_To do:_
Given the records below, would you repeat exactly the lines that begin at the one containing "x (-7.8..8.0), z" and end at the one containing "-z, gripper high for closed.", inclusive?

_Records supplied:_
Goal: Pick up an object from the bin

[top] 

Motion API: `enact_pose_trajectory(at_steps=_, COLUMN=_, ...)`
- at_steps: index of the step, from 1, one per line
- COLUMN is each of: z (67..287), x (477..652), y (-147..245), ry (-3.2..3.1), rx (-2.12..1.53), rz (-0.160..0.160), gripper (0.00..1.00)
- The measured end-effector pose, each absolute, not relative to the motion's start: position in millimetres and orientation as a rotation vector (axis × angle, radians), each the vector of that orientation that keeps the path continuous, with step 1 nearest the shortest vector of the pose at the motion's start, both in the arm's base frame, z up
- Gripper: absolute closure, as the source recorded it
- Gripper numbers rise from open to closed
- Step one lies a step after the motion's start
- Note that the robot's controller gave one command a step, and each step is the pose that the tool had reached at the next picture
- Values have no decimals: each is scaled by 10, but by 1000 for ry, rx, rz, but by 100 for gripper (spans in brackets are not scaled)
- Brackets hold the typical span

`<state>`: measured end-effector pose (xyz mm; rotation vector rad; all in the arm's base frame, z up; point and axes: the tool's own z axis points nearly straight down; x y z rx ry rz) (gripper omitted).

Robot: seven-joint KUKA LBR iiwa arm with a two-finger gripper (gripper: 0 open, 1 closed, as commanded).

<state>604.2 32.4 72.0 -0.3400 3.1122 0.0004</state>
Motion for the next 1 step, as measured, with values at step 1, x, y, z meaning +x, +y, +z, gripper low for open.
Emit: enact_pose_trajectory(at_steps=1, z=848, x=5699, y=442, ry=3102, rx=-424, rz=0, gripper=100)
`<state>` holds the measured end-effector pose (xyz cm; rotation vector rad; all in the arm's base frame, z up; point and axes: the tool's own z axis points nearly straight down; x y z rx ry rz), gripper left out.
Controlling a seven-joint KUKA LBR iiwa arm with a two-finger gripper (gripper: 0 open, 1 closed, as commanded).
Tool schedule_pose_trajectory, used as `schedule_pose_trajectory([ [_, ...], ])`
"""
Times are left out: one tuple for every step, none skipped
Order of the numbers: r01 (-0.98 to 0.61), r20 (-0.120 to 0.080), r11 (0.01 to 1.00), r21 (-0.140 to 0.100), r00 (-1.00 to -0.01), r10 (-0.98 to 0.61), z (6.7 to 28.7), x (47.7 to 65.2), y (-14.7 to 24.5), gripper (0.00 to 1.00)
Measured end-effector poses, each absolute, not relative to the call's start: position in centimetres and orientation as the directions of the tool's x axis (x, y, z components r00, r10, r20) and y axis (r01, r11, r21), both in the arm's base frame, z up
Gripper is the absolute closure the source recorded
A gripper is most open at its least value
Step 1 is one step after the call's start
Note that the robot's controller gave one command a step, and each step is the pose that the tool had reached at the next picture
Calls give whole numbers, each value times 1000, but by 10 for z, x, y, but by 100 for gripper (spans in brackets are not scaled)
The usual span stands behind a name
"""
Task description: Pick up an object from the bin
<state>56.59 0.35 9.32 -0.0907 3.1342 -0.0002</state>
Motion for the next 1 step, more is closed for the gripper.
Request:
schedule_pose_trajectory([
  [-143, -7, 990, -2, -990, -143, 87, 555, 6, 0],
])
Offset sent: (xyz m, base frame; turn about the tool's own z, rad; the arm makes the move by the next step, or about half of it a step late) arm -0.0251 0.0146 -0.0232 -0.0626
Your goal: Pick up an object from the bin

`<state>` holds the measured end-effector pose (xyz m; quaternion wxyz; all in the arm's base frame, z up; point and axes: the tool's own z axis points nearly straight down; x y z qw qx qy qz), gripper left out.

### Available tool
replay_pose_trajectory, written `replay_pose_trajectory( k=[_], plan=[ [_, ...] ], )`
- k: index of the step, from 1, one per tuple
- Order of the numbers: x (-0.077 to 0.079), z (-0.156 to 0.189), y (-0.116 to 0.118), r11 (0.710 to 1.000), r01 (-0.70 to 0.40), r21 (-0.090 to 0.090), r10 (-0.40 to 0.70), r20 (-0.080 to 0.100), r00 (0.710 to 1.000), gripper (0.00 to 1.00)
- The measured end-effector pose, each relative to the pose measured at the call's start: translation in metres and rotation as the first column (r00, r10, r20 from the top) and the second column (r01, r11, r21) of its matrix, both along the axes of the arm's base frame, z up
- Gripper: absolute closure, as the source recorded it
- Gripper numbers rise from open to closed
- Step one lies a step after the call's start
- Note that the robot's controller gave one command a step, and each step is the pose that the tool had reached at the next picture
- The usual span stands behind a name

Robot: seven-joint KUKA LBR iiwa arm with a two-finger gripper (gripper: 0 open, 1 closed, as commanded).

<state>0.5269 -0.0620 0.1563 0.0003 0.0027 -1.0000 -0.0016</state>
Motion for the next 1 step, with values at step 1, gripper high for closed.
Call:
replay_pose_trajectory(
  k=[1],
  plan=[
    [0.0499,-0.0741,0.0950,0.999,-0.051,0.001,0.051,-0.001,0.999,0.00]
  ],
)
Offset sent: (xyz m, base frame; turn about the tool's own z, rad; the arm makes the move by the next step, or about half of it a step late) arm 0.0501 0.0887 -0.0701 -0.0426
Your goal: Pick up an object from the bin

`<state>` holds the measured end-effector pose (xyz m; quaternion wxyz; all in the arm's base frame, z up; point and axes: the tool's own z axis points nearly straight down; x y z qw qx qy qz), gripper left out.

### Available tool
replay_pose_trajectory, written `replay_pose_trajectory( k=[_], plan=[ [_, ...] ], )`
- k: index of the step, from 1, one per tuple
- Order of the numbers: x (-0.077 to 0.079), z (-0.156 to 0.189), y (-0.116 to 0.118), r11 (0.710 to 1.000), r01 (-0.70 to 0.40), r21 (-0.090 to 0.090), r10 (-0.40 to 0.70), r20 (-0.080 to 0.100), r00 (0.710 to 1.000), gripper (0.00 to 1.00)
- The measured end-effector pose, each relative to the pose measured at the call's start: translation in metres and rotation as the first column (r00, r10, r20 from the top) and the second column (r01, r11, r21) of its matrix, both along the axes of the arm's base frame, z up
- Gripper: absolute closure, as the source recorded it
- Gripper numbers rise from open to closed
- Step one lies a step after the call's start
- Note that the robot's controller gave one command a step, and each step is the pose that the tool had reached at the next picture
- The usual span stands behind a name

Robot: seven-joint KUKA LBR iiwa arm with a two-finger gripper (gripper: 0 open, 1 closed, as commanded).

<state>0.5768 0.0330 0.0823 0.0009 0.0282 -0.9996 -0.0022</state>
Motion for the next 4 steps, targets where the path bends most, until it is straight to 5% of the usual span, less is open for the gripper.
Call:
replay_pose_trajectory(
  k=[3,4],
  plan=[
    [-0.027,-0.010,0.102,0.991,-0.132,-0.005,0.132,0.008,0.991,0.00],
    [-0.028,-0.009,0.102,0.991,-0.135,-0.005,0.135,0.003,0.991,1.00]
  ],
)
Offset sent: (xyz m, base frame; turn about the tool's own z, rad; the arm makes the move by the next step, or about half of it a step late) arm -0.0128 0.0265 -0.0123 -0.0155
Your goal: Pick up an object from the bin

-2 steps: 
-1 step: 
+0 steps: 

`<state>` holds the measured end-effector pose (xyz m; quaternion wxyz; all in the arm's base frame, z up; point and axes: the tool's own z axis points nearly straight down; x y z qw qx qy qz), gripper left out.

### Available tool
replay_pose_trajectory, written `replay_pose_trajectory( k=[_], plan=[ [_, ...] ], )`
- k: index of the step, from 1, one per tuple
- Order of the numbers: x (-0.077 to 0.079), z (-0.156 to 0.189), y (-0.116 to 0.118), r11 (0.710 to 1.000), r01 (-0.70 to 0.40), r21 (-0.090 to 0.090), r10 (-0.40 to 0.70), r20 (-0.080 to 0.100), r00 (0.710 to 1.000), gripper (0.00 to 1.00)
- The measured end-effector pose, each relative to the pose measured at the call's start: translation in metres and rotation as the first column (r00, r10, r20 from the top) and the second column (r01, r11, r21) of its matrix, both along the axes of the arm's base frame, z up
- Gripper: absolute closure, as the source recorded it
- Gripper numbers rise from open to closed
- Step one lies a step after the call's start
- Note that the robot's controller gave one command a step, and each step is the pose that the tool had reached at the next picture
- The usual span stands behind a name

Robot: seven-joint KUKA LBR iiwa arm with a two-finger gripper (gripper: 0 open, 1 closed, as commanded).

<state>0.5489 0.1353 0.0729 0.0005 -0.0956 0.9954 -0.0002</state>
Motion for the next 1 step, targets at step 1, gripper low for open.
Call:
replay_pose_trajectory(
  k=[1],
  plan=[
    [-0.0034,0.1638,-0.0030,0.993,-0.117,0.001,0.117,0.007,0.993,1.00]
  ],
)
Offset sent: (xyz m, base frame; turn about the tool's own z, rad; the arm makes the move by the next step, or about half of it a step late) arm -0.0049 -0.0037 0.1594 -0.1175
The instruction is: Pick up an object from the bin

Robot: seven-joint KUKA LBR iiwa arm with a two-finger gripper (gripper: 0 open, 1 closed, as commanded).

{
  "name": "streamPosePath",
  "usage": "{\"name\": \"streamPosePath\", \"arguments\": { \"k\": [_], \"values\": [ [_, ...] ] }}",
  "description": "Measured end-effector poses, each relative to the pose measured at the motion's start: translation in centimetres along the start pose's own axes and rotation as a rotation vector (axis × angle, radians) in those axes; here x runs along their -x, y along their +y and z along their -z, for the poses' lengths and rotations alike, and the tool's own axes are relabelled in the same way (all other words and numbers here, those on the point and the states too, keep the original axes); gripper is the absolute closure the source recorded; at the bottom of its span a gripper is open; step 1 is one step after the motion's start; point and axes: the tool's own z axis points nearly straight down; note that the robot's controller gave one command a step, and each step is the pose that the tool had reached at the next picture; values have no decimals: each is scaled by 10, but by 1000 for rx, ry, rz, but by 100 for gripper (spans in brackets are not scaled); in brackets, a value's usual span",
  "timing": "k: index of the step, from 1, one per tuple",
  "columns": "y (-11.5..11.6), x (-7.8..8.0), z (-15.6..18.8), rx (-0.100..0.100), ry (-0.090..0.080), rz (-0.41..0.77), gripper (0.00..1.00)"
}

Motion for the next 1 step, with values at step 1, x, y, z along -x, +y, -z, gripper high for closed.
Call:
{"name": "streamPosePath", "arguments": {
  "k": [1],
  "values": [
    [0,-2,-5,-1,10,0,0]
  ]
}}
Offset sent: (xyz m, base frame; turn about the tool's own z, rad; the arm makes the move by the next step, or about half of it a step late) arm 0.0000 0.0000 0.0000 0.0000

_Response area:_
  "columns": "y (-11.5..11.6), x (-7.8..8.0), z (-15.6..18.8), rx (-0.100..0.100), ry (-0.090..0.080), rz (-0.41..0.77), gripper (0.00..1.00)"
}

Motion for the next 1 step, with values at step 1, x, y, z along -x, +y, -z, gripper high for closed.

Nothing remains to be added to this answer.